Chris Carlsson, co-director of the multimedia history project Shaping San Francisco, is a writer, publisher, editor, teacher, and community organizer. He is the primary curator for Foundsf.org, the digital archive of San Francisco history organized by Shaping San Francisco. For the last twenty-five years, his activities have focused on the underlying themes of horizontal communications, organic communities and public space. He was one of the founders, editors and frequent contributors to the ground-breaking San Francisco magazine Processed World. He also helped launch the monthly bike-ins known as Critical Mass that spread to five continents and over 300 cities during the end of the 20th and beginning of the 21st centuries.

He was instrumental in getting the Pigeon Palace building on Folsom Street into the San Francisco Community Land Trust fold, and served on the Board of SFCLT as a lessee representative in 2019-2021.

He published his first novel, After The Deluge, in 2004, a story of post-economic San Francisco in the year 2157, and his full-length nonfiction work Nowtopia (AK Press: 2008) in 2008. At the dawn of the pandemic, he published a detailed historical guidebook of the city, Hidden San Francisco: A Guide to Lost Landscapes, Unsung Heroes, and Radical Histories (Pluto Press: 2020). At the end of 2023, his latest novel, When Shells Crumble was published by Spuyten Duyvil in Brooklyn, NY. He has also edited six books: Bad Attitude: The Processed World Anthology (Verso: 1990); Reclaiming San Francisco: History, Politics, Culture (City Lights: 1998, co-edited with James Brook and Nancy J. Peters); Critical Mass: Bicycling’s Defiant Celebration (AK Press: 2002); The Political Edge (City Lights Foundation: 2004); Ten Years That Shook the City: San Francisco 1968-78 (City Lights Foundation: 2011, with LisaRuth Elliott); and Shift Happens! Critical Mass at 20 (Full Enjoyment Books: 2012, co-edited with LisaRuth Elliott and Adriana Camarena).

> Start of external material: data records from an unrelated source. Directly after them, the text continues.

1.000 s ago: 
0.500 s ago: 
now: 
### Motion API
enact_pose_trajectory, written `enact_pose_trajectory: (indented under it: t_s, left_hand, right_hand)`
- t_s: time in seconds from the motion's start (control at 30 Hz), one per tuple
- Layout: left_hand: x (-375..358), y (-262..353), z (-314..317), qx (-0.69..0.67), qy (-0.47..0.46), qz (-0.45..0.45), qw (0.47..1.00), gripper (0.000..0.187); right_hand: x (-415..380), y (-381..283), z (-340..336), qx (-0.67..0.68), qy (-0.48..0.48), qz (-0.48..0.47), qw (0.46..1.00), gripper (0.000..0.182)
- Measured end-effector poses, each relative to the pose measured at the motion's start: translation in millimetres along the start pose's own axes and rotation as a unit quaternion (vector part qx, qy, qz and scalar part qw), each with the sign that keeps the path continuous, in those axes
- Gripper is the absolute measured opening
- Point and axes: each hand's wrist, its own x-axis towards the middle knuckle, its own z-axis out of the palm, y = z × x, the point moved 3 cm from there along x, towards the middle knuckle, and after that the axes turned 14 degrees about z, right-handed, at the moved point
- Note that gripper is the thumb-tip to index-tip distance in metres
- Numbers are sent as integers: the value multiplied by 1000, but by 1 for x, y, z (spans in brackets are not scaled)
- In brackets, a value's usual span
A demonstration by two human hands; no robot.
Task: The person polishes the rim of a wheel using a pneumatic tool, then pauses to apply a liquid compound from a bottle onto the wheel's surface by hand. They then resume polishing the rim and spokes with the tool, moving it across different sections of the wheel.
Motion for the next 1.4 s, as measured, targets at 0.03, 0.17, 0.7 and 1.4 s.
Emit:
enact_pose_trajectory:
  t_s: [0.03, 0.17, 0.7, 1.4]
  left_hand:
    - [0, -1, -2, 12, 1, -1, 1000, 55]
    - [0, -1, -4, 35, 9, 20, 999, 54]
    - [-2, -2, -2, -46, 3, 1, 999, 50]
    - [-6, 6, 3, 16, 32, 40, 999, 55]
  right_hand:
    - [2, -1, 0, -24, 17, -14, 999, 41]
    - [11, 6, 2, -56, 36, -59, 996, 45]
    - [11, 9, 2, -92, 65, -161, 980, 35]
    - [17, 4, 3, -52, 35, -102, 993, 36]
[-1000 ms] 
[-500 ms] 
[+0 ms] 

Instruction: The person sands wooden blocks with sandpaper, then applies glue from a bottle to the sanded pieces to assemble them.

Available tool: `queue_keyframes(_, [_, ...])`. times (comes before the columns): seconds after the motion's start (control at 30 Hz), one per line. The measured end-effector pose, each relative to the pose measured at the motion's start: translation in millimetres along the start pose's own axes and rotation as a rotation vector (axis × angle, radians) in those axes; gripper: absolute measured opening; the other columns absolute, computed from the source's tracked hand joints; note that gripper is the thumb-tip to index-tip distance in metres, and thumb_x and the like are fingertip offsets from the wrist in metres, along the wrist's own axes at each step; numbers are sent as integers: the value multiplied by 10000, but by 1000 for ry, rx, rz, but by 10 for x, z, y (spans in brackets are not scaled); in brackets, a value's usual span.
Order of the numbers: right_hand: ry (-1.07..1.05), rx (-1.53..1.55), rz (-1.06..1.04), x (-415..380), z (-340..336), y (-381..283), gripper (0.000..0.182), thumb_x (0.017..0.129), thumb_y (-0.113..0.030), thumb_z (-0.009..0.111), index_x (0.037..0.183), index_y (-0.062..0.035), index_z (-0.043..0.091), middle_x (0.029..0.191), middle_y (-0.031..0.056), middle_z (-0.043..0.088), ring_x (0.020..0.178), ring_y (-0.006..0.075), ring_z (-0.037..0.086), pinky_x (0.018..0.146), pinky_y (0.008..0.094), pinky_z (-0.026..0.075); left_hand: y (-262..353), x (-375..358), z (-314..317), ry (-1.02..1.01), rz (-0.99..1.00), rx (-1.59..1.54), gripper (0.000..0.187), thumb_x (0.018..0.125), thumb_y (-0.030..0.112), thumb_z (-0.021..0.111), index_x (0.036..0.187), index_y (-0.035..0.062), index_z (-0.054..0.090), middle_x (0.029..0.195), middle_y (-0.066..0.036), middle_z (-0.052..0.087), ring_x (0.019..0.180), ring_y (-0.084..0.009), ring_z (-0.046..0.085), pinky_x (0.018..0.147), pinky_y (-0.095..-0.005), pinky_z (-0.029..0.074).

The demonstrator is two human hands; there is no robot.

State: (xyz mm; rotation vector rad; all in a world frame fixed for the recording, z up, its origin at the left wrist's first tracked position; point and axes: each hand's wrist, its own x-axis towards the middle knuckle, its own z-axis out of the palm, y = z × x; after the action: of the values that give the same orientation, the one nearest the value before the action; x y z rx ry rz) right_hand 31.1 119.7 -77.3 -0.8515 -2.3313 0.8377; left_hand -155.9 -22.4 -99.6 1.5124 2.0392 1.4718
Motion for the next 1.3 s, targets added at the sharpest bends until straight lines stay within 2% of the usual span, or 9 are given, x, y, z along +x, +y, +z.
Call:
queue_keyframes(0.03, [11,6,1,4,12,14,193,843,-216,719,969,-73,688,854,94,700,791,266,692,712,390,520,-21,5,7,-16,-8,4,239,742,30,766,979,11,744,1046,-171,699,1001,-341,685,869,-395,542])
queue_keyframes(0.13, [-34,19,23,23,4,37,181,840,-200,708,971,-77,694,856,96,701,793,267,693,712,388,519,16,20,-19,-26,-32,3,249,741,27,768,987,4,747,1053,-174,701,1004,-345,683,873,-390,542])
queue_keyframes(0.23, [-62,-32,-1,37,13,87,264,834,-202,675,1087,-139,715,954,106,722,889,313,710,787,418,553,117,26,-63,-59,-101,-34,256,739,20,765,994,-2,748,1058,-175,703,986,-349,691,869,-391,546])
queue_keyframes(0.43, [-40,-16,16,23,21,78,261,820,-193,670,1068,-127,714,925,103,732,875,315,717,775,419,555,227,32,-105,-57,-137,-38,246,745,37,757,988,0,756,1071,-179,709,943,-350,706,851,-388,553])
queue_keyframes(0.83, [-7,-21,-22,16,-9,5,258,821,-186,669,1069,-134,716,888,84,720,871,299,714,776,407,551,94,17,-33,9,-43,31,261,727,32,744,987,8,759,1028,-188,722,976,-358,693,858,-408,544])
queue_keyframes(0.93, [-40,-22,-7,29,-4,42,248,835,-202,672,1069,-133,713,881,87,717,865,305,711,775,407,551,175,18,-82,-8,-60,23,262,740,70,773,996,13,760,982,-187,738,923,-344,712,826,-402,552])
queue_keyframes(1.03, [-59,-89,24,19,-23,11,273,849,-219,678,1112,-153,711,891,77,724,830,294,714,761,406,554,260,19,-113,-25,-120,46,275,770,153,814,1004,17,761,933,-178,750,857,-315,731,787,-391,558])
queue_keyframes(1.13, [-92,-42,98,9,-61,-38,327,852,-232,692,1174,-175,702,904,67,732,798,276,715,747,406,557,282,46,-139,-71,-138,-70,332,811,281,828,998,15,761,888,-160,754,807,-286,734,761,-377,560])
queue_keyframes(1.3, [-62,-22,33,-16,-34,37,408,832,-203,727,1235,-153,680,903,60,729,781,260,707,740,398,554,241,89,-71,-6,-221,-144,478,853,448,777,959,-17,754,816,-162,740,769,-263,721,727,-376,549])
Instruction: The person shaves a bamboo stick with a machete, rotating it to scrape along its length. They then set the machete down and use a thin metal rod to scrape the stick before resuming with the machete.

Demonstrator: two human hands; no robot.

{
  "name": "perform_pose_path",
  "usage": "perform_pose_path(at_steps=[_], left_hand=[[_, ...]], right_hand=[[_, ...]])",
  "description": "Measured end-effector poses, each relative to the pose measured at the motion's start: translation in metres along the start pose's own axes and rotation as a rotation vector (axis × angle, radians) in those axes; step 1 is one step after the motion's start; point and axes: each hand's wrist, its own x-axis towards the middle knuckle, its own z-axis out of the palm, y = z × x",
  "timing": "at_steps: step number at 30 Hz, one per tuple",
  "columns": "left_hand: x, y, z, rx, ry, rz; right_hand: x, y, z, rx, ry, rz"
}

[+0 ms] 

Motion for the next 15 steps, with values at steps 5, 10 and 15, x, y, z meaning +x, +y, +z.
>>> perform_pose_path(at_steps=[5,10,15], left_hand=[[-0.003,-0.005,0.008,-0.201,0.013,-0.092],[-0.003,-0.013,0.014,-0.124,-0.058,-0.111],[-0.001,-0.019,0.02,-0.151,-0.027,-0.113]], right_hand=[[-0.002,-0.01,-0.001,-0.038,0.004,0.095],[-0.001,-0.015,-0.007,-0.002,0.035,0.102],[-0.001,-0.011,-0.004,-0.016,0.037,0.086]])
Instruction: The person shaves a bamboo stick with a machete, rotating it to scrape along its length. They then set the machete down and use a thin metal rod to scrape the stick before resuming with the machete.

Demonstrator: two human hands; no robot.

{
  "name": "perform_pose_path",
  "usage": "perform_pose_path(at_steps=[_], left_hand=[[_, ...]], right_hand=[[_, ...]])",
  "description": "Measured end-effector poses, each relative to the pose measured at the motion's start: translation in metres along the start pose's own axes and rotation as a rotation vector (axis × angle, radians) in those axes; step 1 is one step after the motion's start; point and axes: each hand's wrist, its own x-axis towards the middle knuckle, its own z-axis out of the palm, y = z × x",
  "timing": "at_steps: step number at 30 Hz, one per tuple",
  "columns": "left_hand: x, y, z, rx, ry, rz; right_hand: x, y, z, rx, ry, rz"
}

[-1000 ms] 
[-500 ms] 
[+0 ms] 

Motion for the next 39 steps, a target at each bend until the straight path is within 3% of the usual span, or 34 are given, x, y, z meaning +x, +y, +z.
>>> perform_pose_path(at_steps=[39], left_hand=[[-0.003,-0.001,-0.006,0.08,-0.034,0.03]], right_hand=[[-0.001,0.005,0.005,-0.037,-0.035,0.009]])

Carlsson makes his living as a book designer, editor, desktop publisher, writer, photographer, tour guide, and occasional professor. He is also a co-founder and past board president of CounterPULSE, a San Francisco-based arts organization. Since 2011, Shaping San Francisco has been sponsored by Independent Arts & Media and has had its offices at 518 Valencia Street in the Eric Quezada Center for Culture and Politics in San Francisco. He has been co-producing a series of public talks since January 2006. He conducts award-winning bicycle history tours and walking tours about two dozen times a year and hosts shoreline history cruises on the bay with Fish Emeryville.

Patricia de Larios
Treasurer

Patricia has lived in San Francisco for 45 years, and is a tenant for 33 years of a recently acquired SFCLT property: 1130 Filbert, a rent-controlled building housing seniors and BIPOC residents. Patricia and co-tenants suddenly faced displacement during the pandemic when the owner landlord put the building on the market. Her long, activist experience with anti-displacement causes informed and energized her to organize her co-tenants, and to engage community and political organizations to advocate for the acquisition of the building by SFCLT. This success saved 4 households from certain displacement.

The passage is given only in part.